Daylight Savings Time 2029

  • Sunday, March 10: Lose one hour
  • Sunday, November 3: Gain one hour

But hey, guess what? That extra hour has to come from somewhere, and it’s called: the rest of the year! While much of the spring, summer, and fall enjoy extra light, the colder months are that much darker thanks to Daylight Saving Time. During the winter, most of us are still asleep at the even earlier sunrise and not even out of work (or school or up off of our mustard- and wined-stained couch) yet when darkness arrives in the middle of the damn afternoon.

So, if it wasn’t Benjamin Franklin who brought this darkness upon us, whose idea was Daylight Saving Time, anyway?

george vernon hudson
George Vernon Hudson.

Just ask New Zealander George Hudson, “Why does Daylight Saving Time exist?” But don’t wait too long for an answer, for this die-hard entomology enthusiast passed away in the 1940s. When not working at the post office by day, Hudson collected insects in the afternoons. At some point, he realized that if the clock shifted periodically to allow for more day-lit hours in the afternoon, he would have more time to collect bugs after work. So he wrote a proposal covering how to change the hour to make the most of the sunlight and presented it to a philosophical society in Wellington, New Zealand. And yes, that really is the forbearance of modern Daylight Saving Time — a guy who wanted to collect more bugs. (He was also involved in some Antarctic exploration and was probably a fine gentleman, all things considered.)

During the 20th century, Daylight Saving Time was adopted and dropped several times by many nations, finally being cemented in place by the energy crisis of the 1970s.

During World War I, many of the warring nations adopted Daylight Saving Time to reduce the consumption of the precious commodity that was coal. Russia and America did not adopt the Daylight Saving Time shift until 1917 and 1918, respectively, though no “Hey, where are the Germans and/or Austro-Hungarians?” situations seemed to arise as armies stood there comically checking their watches and looking for enemies to fight.
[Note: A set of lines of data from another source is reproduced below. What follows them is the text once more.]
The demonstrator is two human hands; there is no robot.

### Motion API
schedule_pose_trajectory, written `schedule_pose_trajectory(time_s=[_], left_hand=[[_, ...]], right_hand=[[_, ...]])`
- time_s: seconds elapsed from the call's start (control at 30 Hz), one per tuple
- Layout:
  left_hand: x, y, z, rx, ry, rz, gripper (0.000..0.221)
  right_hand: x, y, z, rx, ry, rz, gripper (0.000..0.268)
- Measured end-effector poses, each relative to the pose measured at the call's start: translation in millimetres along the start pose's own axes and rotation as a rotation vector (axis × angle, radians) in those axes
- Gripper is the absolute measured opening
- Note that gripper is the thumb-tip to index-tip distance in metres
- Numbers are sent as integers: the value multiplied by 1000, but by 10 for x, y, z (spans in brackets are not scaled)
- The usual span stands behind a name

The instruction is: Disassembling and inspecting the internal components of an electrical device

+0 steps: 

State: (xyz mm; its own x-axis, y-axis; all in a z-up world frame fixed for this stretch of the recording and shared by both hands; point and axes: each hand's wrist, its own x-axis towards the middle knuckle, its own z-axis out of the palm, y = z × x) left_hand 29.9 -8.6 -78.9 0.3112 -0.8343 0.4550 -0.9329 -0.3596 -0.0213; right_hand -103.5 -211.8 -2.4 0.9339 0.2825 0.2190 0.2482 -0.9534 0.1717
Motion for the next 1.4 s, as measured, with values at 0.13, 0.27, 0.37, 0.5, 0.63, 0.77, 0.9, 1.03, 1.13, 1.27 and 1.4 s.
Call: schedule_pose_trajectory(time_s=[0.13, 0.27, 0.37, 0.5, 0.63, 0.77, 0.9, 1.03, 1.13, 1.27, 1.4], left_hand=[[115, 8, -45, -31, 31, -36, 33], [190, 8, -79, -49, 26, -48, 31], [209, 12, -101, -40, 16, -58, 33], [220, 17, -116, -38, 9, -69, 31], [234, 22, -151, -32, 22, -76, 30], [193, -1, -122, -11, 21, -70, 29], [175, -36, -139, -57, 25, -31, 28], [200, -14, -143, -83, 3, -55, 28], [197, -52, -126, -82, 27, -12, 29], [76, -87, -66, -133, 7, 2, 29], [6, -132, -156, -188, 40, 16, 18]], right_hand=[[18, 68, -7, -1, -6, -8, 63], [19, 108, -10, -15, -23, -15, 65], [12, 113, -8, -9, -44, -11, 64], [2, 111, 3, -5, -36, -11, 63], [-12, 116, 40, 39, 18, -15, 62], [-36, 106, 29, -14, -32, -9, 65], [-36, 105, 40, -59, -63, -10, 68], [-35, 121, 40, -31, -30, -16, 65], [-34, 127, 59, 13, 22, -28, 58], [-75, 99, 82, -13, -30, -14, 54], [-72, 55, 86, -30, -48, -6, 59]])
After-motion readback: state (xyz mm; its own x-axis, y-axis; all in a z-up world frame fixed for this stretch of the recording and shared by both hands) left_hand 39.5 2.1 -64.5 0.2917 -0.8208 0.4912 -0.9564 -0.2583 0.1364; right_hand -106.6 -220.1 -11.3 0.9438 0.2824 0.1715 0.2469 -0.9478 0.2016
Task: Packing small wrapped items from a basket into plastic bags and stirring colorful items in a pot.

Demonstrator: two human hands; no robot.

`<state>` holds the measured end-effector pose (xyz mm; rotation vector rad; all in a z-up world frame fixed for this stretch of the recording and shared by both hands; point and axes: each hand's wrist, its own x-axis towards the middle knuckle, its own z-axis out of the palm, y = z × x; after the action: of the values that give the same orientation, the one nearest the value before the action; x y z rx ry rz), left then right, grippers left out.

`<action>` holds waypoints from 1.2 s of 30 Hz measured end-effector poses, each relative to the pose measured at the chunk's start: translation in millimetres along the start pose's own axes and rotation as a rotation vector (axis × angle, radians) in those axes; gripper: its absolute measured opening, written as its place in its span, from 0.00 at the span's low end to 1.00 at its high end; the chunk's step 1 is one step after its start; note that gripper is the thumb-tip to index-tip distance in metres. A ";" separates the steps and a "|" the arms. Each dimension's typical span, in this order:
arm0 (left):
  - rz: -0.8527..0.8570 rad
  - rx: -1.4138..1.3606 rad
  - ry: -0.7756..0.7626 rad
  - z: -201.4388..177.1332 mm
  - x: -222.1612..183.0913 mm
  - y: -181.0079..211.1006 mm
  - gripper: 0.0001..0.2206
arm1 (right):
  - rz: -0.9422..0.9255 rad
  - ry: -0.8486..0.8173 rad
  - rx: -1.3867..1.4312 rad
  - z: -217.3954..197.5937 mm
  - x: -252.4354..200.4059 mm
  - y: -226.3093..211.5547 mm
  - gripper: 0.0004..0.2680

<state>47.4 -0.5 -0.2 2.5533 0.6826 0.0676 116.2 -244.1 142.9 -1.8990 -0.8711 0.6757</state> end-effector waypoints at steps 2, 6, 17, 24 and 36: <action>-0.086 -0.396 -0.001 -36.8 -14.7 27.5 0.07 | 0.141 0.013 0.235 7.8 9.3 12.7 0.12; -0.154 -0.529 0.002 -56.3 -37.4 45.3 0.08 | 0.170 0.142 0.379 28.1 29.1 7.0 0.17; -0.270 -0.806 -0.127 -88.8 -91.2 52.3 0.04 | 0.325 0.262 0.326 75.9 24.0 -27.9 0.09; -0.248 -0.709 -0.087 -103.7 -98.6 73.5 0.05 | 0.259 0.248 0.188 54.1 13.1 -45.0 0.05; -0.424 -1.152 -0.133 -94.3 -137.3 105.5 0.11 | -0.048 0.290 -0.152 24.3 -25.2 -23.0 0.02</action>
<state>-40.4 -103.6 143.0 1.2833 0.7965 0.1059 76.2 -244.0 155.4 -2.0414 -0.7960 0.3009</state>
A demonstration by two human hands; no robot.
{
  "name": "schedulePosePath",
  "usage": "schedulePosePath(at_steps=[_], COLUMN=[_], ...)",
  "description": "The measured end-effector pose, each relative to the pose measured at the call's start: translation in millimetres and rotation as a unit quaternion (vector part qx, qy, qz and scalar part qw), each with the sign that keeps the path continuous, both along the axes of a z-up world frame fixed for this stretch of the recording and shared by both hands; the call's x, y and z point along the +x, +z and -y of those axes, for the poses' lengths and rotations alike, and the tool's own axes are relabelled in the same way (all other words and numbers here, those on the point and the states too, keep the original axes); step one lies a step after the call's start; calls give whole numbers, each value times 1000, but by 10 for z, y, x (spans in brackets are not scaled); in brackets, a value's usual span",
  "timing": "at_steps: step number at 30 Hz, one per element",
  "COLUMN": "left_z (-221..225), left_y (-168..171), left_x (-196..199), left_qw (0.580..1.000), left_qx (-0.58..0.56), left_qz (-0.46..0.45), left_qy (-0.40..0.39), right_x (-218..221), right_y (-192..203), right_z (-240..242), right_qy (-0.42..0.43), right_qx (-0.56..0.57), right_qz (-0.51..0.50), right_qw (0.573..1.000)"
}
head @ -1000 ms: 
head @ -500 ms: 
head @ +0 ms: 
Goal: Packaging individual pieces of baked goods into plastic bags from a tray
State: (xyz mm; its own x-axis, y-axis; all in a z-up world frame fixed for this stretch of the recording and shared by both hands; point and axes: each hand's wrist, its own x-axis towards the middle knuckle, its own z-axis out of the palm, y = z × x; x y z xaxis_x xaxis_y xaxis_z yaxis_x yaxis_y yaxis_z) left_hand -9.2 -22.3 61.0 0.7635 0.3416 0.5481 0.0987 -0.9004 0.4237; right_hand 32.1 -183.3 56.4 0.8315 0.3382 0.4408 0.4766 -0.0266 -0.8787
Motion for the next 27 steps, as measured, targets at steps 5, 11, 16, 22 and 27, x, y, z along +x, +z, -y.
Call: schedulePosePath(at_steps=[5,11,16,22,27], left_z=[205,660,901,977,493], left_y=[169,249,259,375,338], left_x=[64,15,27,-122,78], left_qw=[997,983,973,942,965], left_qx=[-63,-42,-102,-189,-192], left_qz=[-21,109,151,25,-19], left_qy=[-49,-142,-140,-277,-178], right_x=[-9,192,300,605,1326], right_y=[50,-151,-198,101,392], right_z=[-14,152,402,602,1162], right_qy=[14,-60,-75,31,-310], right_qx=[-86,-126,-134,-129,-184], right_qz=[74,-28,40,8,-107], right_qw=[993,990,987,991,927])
During the 20th century, Daylight Saving Time was adopted and dropped several times by many nations, finally being cemented in place by the energy crisis of the 1970s, the same decade that gave us Neil Patrick Harris and Star Wars — so it wasn’t all bad.

As for Daylight Saving Time 2019, be prepared to lose an hour of sleep come 2:00 a.m. on Sunday, March 10. Thanks a lot, bug guy.